A subset of UC Berkeley's 1973 graduate admissions data, restricted to two departments (Engineering and Psychology) with 1,169 applicants. This streamlined version of the Berkeley data is used to illustrate Simpson's paradox and confounding in multiple logistic regression, where the apparent association between gender and admission reverses after controlling for department.
Format
A tibble with 1,169 rows and 3 columns:
- admitted
Admission decision. Type: numeric. Binary indicator (0/1) where 1 = admitted, 0 = not admitted. This is the primary outcome variable. Overall admission rate is 44%.
- male
Sex of applicant. Type: numeric. Binary indicator (0/1) where 1 = male, 0 = female. Approximately 64% of applicants are male.
- engineering
Department applied to. Type: numeric. Binary indicator (0/1) where 1 = Engineering, 0 = Psychology. The two departments differ substantially in both gender composition and admission rates.
Source
Bickel, P. J., Hammel, E. A., & O'Connell, J. W. (1975). Sex
bias in graduate admissions: Data from Berkeley. Science, 187(4175),
398-404. Original data file: berk_sub.dta
Details
This dataset is used in Chapter 10 (Multiple Logistic Regression) to illustrate confounding and omitted variable bias in logistic regression. Key analyses include: computing unadjusted odds ratios for admission by gender, fitting a multiple logistic regression controlling for department, and demonstrating how the apparent gender effect (unadjusted OR = 3.25) largely disappears after adjusting for department (adjusted OR approximately 1.1).

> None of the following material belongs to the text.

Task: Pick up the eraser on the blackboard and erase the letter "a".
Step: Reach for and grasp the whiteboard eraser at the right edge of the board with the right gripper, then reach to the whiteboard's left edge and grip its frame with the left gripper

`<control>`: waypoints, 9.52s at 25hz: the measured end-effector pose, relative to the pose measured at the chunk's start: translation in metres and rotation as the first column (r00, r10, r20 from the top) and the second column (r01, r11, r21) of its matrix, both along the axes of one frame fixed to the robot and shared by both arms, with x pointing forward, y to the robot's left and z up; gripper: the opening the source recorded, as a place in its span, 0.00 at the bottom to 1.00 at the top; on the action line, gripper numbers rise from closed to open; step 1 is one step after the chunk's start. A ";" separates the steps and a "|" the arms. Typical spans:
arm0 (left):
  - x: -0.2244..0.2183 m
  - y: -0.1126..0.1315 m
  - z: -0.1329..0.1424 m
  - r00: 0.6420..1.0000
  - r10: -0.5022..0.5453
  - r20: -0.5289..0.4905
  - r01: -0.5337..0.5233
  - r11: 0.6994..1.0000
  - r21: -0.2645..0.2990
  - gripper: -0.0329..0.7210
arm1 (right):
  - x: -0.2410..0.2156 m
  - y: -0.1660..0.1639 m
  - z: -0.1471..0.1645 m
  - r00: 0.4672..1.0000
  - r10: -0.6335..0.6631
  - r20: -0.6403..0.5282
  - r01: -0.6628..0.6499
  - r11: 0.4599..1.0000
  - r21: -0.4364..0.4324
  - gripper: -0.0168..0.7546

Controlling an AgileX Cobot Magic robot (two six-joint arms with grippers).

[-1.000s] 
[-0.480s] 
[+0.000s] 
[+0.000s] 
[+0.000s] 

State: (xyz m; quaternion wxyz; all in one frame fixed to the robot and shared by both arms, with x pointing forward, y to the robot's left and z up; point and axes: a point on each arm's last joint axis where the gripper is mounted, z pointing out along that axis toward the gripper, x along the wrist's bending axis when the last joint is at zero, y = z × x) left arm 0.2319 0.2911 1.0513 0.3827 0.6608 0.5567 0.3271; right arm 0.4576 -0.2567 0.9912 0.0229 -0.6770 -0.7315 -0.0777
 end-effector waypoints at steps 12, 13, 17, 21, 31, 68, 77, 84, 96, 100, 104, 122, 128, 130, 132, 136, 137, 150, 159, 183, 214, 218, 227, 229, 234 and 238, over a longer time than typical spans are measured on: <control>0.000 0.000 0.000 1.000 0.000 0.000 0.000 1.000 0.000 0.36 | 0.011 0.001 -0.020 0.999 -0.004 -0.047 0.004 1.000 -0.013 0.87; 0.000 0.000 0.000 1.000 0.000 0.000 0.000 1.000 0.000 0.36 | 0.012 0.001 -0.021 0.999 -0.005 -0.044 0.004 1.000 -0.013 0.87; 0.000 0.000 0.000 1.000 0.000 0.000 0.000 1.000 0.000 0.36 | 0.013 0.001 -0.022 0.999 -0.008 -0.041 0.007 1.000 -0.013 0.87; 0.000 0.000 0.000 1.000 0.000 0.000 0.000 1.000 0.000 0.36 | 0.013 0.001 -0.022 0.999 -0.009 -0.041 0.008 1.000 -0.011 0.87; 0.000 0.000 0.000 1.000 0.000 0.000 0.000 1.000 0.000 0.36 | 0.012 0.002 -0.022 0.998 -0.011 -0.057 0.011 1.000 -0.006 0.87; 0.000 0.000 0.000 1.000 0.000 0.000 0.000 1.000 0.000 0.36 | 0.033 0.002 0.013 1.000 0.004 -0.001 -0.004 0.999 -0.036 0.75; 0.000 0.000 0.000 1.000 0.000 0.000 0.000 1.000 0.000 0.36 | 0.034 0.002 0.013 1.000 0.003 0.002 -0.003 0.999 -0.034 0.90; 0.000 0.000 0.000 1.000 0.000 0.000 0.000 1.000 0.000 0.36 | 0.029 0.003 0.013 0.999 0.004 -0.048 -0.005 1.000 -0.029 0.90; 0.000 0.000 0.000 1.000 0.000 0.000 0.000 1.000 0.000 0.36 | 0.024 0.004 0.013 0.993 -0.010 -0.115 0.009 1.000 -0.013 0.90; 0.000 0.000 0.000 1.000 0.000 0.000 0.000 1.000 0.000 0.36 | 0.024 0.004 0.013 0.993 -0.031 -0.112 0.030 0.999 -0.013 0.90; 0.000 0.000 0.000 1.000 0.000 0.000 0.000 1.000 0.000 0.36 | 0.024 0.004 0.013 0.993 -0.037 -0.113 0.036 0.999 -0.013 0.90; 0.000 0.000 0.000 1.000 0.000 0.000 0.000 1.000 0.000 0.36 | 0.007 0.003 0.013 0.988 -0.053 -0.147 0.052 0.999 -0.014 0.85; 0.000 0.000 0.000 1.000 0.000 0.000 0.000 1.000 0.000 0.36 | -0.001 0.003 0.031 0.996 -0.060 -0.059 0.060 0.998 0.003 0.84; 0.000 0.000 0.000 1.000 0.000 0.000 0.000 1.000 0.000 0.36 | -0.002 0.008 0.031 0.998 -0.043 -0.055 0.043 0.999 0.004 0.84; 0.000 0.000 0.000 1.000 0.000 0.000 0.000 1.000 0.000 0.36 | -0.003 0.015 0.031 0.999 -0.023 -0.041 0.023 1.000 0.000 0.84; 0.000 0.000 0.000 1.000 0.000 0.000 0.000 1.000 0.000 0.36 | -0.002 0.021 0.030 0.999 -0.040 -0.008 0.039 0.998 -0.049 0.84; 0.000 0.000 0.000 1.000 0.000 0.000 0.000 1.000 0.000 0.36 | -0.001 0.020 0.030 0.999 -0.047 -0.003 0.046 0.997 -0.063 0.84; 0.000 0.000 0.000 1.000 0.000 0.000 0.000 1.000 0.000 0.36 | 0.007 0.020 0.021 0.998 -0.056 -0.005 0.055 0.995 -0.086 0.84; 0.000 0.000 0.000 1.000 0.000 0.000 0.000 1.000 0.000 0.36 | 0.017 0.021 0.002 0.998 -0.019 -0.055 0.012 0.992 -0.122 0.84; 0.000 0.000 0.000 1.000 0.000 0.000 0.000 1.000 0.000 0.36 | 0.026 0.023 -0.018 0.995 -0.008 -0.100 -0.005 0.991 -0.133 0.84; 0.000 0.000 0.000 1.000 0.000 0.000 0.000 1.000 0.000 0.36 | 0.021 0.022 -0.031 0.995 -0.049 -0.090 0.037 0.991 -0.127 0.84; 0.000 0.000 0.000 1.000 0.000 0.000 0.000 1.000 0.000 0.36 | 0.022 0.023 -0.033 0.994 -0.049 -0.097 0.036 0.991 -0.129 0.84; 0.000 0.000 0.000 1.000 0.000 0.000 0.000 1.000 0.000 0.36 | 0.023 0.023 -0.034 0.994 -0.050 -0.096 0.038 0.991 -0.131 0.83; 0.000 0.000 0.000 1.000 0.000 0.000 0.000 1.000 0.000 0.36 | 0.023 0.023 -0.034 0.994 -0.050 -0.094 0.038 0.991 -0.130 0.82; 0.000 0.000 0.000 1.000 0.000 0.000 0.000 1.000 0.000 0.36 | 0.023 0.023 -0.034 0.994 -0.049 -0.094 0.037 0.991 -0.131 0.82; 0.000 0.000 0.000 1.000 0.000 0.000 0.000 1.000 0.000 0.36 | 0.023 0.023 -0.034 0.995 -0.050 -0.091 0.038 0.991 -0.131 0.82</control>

The Engineering department has a much higher proportion of male applicants (approximately 96%) compared to Psychology (approximately 33%), and also has a higher overall admission rate (approximately 63%) than Psychology (approximately 25%). This creates the conditions for Simpson's paradox: the omitted variable (department) is both correlated with the predictor (gender) and a predictor of the outcome (admission).
Examples
data(berk_sub)
head(berk_sub)
#> # A tibble: 6 × 3
#> admitted male engineering
#> <int> <int> <int>
#> 1 0 1 1
#> 2 0 0 1
#> 3 0 1 0
#> 4 0 0 0
#> 5 1 1 1
#> 6 1 0 1
# Unadjusted logistic regression: gender effect on admission
glm(admitted ~ male, data = berk_sub, family = binomial)
#>
#> Call: glm(formula = admitted ~ male, family = binomial, data = berk_sub)
#>
#> Coefficients:
#> (Intercept) male
#> -1.017 1.180
#>
#> Degrees of Freedom: 1168 Total (i.e. Null); 1167 Residual
#> Null Deviance: 1605
#> Residual Deviance: 1520 AIC: 1524
# Adjusted logistic regression: controlling for department
glm(admitted ~ male + engineering, data = berk_sub, family = binomial)
#>
#> Call: glm(formula = admitted ~ male + engineering, family = binomial,
#> data = berk_sub)
#>
#> Coefficients:
#> (Intercept) male engineering
#> -1.1309 0.1241 1.5551
#>
#> Degrees of Freedom: 1168 Total (i.e. Null); 1166 Residual
#> Null Deviance: 1605
#> Residual Deviance: 1428 AIC: 1434